Work to complete:
From the listing that follows, reproduce only the lines from the one holding "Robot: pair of" through the one holding "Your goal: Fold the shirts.", both included, with no pictures.

──────────────────────────────

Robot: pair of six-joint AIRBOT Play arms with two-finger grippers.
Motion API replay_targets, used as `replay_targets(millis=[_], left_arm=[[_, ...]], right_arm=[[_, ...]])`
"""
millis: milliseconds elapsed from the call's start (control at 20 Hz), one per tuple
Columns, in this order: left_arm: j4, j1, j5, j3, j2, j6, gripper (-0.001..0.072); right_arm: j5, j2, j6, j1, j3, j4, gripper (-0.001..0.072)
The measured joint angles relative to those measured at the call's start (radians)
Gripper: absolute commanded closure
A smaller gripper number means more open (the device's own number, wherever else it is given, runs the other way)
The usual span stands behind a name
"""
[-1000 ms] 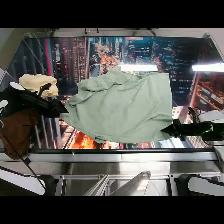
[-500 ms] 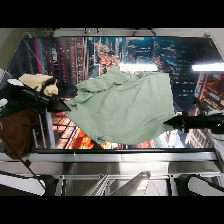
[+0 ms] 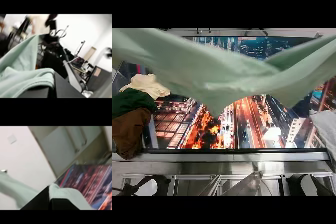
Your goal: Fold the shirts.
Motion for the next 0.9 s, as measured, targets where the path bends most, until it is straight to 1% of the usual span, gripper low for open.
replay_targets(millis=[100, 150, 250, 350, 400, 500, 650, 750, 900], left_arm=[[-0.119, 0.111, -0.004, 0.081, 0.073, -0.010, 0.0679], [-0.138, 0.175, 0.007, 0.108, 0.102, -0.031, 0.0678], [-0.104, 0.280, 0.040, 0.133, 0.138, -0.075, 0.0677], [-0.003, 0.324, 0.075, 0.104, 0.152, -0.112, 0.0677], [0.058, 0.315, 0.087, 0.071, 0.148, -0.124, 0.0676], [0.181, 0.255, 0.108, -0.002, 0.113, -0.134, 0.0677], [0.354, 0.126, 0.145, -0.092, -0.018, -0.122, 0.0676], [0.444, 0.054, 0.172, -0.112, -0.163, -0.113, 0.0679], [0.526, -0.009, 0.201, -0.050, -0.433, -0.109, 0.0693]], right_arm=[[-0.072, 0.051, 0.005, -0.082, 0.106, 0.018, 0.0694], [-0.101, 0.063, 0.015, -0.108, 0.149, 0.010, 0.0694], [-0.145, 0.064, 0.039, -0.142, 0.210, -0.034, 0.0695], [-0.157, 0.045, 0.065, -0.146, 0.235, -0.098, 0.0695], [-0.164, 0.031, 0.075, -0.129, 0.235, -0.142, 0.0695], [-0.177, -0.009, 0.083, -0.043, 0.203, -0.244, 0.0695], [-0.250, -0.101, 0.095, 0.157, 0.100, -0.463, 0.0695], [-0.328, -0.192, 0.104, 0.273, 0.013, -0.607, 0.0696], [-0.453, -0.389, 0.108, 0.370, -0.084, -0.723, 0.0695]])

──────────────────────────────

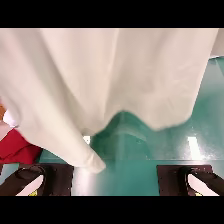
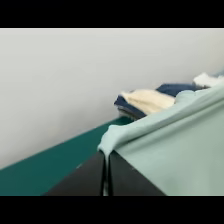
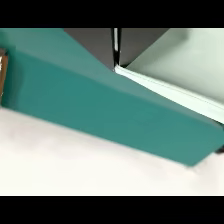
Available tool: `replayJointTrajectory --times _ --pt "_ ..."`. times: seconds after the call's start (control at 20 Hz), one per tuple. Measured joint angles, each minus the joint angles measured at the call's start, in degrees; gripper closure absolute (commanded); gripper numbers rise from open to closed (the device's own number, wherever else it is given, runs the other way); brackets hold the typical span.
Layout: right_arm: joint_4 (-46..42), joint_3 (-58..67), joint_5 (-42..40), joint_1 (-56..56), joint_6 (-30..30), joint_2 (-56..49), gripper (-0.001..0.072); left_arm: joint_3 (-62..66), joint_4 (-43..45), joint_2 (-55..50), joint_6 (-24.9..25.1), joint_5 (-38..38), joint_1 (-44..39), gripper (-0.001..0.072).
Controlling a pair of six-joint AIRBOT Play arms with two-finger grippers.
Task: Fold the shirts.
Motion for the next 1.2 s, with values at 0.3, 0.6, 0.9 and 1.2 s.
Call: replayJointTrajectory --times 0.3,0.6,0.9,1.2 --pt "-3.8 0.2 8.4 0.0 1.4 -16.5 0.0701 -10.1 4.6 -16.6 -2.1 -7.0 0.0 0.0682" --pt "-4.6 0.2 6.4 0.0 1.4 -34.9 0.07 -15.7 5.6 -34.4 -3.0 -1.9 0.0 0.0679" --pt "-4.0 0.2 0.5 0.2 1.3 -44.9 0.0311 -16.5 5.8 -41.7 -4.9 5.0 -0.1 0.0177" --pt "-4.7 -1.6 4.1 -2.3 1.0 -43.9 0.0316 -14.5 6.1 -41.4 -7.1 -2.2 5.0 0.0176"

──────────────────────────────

Exercise solution:
Robot: pair of six-joint AIRBOT Play arms with two-finger grippers.
Motion API replay_targets, used as `replay_targets(millis=[_], left_arm=[[_, ...]], right_arm=[[_, ...]])`
"""
millis: milliseconds elapsed from the call's start (control at 20 Hz), one per tuple
Columns, in this order: left_arm: j4, j1, j5, j3, j2, j6, gripper (-0.001..0.072); right_arm: j5, j2, j6, j1, j3, j4, gripper (-0.001..0.072)
The measured joint angles relative to those measured at the call's start (radians)
Gripper: absolute commanded closure
A smaller gripper number means more open (the device's own number, wherever else it is given, runs the other way)
The usual span stands behind a name
"""
[-1000 ms] 
[-500 ms] 
[+0 ms] 
Your goal: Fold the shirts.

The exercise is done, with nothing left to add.